SE-0270 (Review #3): Add Collection Operations on Noncontiguous Elements

The third review of SE-0270: Add Collection Operations on Noncontiguous Elements begins now and runs through January 28th, 2020. The first review was here, and the second is here.

I want to apologize for the murky status of the proposal over the past month. The review period ended on December 19th, but clearly the conversation has continued, and attentive readers will have picked up on the fact that revisions were apparently being planned.

The Core Team has received a lot of great feedback on this proposal. A substantial amount of that feedback came after the review period was technically over, and it came largely in the form of a series of counter-proposals. The goal of proposal review is to guide the decision-making process in a way that hopefully leads to the best result, not to reach a formal yes/no decision on a specific proposal. While the Core Team wants the review process to be respectful of the author's time, and while we understand that many counter-proposals are fairly insubstantial, we also feel it is important to treat well-thought-out counterproposals seriously: the evolution process is not meant to be a "first to propose, wins" process. We have therefore been allowing these conversations to play out naturally, but the result is perhaps slightly unclear. Let me try to clarify it now.
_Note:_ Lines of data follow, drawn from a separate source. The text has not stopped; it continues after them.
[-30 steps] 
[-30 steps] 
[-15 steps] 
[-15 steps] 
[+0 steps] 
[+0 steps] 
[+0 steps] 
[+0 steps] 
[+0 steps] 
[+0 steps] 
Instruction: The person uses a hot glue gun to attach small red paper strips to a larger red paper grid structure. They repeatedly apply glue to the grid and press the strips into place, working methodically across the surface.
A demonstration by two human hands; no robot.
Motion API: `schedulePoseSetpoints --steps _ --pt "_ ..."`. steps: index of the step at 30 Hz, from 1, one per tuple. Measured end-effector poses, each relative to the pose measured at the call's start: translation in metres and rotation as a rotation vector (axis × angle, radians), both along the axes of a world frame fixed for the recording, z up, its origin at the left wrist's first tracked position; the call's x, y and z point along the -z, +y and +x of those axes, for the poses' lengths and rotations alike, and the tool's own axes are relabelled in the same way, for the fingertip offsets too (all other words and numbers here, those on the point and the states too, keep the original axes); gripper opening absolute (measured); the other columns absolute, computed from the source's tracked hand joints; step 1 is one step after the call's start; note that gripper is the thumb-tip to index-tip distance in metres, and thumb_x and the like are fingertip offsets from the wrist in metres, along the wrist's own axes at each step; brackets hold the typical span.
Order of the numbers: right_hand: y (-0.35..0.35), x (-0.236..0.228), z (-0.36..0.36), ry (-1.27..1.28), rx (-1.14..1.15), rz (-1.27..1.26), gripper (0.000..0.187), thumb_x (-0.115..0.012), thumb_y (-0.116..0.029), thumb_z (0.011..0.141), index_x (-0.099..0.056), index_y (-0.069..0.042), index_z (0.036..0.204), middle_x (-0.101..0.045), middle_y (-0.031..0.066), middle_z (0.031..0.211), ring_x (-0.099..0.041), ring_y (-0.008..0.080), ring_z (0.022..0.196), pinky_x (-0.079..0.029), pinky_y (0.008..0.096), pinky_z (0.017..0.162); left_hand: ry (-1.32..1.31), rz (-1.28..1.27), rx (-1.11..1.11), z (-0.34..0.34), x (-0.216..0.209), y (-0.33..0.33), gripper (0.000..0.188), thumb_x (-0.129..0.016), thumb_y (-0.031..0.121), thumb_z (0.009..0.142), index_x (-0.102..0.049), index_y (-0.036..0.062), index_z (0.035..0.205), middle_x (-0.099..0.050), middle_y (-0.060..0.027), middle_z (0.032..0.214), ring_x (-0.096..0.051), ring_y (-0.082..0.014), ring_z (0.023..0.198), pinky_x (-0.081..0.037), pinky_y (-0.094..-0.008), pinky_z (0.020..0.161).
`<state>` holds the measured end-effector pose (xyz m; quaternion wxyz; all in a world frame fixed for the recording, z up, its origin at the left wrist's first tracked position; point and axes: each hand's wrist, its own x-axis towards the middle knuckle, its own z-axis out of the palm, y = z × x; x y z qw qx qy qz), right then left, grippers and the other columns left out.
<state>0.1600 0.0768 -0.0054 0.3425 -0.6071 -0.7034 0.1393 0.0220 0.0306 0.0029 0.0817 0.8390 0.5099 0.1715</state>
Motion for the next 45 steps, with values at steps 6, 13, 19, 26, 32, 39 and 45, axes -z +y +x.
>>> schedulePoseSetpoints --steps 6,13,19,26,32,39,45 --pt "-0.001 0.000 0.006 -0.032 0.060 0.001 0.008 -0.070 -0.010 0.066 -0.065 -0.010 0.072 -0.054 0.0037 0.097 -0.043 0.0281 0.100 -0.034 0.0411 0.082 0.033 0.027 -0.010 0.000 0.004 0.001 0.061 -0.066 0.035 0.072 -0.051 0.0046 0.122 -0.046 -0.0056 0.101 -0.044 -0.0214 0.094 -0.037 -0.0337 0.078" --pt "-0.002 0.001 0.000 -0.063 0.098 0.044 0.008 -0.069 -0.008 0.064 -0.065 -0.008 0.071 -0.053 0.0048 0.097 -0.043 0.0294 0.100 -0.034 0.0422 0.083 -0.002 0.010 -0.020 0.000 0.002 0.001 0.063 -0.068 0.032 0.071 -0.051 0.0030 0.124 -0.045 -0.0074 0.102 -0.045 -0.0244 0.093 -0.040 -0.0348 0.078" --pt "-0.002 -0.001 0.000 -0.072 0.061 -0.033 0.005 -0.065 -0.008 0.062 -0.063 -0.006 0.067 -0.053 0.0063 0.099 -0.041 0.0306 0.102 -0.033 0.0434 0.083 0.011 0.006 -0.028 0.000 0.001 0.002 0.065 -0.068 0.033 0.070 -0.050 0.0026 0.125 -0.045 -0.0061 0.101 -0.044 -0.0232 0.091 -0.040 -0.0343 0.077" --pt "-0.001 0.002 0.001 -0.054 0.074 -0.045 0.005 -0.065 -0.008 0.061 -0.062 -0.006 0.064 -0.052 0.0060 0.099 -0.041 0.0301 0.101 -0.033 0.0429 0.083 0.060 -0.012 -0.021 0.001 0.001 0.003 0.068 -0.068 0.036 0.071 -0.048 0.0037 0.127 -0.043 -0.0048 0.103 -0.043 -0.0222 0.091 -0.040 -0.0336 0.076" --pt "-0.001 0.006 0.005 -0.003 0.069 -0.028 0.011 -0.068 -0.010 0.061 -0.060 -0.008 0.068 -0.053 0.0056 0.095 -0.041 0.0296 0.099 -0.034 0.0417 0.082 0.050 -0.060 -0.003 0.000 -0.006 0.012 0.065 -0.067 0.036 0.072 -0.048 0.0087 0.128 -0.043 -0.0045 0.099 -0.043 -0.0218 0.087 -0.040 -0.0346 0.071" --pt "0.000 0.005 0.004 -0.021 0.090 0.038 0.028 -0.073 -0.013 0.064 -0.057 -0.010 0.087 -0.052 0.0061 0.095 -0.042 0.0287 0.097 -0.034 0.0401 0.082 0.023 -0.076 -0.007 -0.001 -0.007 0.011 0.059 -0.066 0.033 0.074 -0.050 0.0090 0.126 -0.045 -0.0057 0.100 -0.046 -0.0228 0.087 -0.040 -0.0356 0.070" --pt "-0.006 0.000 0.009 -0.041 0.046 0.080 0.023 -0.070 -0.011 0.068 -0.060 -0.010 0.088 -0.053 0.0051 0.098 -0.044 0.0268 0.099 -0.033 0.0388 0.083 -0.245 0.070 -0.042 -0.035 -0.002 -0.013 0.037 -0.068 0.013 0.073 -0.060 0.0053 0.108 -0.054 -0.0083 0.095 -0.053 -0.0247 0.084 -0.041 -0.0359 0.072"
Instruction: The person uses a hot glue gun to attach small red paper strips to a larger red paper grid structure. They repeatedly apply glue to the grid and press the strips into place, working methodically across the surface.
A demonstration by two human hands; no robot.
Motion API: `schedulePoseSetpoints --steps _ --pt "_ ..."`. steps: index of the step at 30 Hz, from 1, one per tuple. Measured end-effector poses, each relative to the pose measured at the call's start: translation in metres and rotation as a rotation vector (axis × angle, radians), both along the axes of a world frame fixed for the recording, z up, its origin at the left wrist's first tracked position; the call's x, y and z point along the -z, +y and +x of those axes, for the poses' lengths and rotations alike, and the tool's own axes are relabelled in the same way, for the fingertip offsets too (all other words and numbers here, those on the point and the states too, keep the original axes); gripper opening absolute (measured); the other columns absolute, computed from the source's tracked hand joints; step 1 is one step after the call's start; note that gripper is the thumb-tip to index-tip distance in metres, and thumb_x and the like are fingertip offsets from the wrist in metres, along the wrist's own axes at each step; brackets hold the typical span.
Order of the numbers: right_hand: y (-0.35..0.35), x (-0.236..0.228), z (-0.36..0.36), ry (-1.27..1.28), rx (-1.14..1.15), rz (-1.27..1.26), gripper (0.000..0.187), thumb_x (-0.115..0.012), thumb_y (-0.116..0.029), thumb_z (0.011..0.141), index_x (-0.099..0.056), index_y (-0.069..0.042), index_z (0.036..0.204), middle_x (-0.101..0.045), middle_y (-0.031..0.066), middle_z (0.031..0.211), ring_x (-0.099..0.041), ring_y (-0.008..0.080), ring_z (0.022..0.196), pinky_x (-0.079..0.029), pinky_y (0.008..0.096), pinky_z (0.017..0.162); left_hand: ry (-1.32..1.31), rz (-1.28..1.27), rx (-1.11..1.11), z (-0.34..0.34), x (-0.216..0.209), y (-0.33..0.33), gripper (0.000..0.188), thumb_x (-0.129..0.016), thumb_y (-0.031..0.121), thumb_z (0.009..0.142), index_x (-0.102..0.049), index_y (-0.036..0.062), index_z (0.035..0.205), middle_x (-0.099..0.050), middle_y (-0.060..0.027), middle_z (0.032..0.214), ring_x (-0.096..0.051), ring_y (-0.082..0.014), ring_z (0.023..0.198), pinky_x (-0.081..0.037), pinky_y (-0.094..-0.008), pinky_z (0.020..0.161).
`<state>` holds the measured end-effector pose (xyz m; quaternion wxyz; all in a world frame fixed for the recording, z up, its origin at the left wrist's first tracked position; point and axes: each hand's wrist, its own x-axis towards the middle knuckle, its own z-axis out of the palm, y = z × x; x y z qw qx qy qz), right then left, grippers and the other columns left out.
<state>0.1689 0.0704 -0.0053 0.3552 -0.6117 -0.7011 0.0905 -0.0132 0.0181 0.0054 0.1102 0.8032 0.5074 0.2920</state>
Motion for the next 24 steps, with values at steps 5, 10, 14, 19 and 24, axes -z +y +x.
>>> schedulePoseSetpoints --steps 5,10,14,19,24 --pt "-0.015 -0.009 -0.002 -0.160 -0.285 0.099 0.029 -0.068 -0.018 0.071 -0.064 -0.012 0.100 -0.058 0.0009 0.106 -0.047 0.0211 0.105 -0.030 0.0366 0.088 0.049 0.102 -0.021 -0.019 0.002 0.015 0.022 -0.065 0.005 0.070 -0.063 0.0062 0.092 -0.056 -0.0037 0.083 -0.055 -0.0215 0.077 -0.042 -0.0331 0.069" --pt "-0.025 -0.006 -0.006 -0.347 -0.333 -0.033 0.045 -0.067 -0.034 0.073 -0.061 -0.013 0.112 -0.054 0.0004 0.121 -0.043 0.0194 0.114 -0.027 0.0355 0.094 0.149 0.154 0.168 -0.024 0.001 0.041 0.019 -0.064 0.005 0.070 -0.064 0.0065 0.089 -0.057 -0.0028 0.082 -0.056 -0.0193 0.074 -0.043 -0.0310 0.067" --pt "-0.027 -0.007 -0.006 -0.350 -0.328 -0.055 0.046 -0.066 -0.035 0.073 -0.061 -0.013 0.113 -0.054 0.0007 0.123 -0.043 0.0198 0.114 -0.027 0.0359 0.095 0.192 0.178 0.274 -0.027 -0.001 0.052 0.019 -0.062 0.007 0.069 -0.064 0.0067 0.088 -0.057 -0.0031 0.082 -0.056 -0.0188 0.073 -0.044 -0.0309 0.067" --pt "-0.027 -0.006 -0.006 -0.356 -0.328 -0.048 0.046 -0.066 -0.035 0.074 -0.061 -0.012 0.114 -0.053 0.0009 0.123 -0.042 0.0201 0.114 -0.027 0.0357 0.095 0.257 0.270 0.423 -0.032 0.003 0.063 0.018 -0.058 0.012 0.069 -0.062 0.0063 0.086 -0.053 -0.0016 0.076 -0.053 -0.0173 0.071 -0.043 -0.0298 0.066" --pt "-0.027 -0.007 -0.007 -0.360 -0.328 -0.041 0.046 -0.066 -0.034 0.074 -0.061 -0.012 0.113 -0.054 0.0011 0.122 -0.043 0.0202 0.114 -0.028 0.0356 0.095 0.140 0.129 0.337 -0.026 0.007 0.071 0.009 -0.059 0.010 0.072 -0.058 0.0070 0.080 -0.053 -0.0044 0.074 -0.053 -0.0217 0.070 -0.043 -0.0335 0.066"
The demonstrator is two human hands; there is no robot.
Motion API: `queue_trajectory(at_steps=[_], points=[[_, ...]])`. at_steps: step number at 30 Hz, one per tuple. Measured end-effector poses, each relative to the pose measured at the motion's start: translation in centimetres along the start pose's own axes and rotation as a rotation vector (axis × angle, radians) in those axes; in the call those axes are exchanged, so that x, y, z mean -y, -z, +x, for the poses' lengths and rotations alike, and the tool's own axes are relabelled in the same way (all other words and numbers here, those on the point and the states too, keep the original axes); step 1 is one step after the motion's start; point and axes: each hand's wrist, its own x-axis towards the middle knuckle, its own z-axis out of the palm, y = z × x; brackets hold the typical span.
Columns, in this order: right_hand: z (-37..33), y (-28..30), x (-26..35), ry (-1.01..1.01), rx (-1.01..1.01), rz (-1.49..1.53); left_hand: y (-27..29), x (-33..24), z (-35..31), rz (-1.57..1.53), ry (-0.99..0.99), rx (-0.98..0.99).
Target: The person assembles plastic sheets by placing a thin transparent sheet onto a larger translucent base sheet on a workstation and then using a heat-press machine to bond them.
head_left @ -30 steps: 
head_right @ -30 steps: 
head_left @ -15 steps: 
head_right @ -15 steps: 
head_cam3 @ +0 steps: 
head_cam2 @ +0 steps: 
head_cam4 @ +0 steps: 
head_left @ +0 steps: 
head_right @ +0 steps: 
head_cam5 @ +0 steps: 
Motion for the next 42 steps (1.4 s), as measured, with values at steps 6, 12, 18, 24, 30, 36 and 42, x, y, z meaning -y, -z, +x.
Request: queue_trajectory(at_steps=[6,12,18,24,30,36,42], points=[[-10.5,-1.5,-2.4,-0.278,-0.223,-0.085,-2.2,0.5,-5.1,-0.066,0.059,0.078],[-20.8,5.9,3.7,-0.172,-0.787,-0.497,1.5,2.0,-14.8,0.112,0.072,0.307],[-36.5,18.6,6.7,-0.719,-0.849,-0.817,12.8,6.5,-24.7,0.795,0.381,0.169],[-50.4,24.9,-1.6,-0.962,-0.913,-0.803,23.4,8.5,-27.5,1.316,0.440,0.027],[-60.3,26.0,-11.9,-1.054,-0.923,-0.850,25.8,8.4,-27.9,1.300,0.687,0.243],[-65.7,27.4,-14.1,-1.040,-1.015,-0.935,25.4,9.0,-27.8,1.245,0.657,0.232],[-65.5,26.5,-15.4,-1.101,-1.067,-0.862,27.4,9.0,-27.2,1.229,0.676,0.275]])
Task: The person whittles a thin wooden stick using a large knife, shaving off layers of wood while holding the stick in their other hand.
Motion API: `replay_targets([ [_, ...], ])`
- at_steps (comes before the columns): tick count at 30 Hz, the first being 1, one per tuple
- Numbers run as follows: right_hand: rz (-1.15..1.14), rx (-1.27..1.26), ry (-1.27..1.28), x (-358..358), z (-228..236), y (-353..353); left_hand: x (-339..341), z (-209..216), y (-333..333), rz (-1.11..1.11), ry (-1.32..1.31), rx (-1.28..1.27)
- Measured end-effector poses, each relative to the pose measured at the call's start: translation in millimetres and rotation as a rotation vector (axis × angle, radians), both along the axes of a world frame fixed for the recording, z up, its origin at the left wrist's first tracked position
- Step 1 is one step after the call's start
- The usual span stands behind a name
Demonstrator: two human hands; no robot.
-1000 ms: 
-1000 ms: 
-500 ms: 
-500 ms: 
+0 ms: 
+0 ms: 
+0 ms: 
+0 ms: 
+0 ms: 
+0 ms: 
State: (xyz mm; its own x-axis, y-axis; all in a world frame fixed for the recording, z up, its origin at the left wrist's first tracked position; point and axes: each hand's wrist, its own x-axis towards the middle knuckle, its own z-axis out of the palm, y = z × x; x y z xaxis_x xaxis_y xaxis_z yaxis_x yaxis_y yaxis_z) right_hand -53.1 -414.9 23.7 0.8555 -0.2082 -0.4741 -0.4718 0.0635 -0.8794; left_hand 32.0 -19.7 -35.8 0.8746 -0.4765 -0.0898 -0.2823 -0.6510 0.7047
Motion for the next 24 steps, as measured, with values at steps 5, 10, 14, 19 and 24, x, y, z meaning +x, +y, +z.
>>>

There has been quite a lot of discussion about nearly every aspect of this proposal, from names down to its deepest structure. In consideration of this feedback, the proposal author has elected to revise the proposal to change a few names and to remove some of the more debatable aspects, leaving them for future consideration. You can see a full difference of the changes here. If you are interested, you may also find it valuable to read some of Dave Abrahams' counter-proposals and the ensuing discussion in the previous review thread; I believe Dave considers some but not all of those counter-proposals to still apply to this revision.

As before, the Core Team has elected not to partially accept any aspects of the proposal; this is again a de novo review. I will be trying to collate feedback from both this and the previous (second) round of review, so if you feel that you have nothing more to say about this proposal, please feel free to ignore this re-review.

Reviews are an important part of the Swift evolution process. All review feedback should be either on this forum thread or, if you would like to keep your feedback private, directly to me as the review manager via email or direct message on the forums. If you send me email, please put "SE-0270" somewhere in the subject line.

What goes into a review of a proposal?

The goal of the review process is to improve the proposal under review through constructive criticism and, eventually, determine the direction of Swift.

When reviewing a proposal, here are some questions to consider:

  • What is your evaluation of the proposal?
  • Is the problem being addressed significant enough to warrant a change to Swift?
  • Does this proposal fit well with the feel and direction of Swift?
  • If you have used other languages or libraries with a similar feature, how do you feel that this proposal compares to those?
  • How much effort did you put into your review? A glance, a quick reading, or an in-depth study?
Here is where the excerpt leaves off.